El libro de arena.JPG
Author Jorge Luis Borges
Original title "El libro de arena"
Country Argentina
Language Spanish
Genre(s) Fantasy, short story
Published in The Book of Sand
Media type Print
Publication date 1975
Published in English 1977

"The Book of Sand" (Spanish: El libro de arena) is a 1975 short story by Argentine writer Jorge Luis Borges. It has parallels to the same author's 1949 story "The Zahir" (revised 1974), continuing the theme of self-reference and attempting to abandon the terribly infinite.

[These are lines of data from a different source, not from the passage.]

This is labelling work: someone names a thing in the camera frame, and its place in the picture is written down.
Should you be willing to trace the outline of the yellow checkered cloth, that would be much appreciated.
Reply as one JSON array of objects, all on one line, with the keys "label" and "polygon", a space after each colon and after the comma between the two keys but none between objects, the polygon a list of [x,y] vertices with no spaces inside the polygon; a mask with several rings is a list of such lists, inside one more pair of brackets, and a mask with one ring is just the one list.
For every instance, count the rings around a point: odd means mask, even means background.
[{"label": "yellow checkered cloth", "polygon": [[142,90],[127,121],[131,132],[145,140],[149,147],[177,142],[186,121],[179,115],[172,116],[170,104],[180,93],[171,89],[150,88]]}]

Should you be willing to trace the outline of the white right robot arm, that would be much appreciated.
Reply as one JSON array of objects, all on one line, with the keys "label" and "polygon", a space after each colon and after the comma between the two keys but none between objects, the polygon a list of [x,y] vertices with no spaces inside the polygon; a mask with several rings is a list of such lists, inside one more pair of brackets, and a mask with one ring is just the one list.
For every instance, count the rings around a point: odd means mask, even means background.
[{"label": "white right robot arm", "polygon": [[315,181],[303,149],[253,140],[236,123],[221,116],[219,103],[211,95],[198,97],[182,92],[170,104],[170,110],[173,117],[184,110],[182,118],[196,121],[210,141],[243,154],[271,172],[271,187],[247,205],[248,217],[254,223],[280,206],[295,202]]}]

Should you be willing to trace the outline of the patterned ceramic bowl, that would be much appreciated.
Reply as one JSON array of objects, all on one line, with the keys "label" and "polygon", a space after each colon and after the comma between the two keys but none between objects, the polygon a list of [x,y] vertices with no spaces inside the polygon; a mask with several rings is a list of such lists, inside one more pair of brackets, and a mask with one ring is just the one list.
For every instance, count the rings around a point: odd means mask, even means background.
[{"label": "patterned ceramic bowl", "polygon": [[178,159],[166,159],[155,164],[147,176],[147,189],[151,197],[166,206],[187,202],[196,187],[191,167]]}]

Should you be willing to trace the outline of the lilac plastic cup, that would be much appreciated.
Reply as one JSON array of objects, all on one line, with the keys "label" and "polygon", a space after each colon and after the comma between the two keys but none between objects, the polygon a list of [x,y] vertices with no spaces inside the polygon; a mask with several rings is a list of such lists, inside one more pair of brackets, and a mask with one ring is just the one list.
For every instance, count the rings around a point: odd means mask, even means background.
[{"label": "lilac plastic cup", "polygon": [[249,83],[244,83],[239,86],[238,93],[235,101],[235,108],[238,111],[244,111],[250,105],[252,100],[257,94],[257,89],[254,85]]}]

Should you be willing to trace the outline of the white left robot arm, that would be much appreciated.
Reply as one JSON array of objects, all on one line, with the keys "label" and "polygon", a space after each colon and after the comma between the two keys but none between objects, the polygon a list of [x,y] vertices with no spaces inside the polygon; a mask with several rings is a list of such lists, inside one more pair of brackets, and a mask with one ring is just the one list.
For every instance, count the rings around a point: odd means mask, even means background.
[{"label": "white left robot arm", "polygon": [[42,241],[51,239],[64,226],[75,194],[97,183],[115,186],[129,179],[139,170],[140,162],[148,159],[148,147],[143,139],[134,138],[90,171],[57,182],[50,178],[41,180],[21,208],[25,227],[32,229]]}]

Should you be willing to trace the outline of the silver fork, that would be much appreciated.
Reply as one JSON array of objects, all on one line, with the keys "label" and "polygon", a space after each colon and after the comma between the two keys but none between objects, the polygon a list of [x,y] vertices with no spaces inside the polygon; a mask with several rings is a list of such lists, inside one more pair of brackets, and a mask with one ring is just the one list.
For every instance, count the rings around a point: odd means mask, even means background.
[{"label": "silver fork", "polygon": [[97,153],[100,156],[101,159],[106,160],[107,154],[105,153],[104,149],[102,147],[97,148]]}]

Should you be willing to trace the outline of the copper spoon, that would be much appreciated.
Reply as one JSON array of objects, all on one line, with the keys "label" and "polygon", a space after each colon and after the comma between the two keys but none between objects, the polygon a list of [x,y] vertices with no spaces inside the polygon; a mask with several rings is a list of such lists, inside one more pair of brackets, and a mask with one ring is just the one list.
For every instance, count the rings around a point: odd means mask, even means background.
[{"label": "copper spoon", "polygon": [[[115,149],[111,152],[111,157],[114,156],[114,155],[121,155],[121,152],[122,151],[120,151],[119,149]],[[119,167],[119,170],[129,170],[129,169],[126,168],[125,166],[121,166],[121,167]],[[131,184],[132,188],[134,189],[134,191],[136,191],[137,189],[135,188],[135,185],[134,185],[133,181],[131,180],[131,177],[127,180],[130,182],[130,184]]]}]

The story was first published in 1975, in Spanish, as the last of 13 stories in a book of the same name. The first English translation – by Norman Thomas di Giovanni – was published in The New Yorker; the entire volume The Book of Sand () first appeared in English in 1977.

An unnamed narrator is visited by a tall Scots Bible-seller, who presents him with a very old cloth-bound book that he bought in India from an Untouchable. The book is emblazoned with the title "Holy Writ," below which title is emblazoned "Bombay," but is said to be called "The Book of Sand"..."because neither the book nor the sand has any beginning or end." Upon opening it, he is startled to discover that the book, which is written in an unknown language and occasionally punctuated by illustrations, is in fact infinite: if one turns the pages, more pages seem to grow out of the front and back covers. He trades a month of his pension and a prized "Wiclif Bible" for the "Book of Sand" and hides it on a bookshelf behind his copy of One Thousand and One Nights. Over the summer, the narrator obsesses over the book, poring over it, cataloging its illustrations, and refusing to go outside for fear of its theft. In the end, realizing that the book is monstrous, he briefly considers burning it before fearing the possibility of the smoke of an infinite book suffocating the world. Instead, he goes to the National Library where he once worked (like Borges) to lose the book among the basement bookshelves, reasoning that "the best place to hide a leaf is in a forest."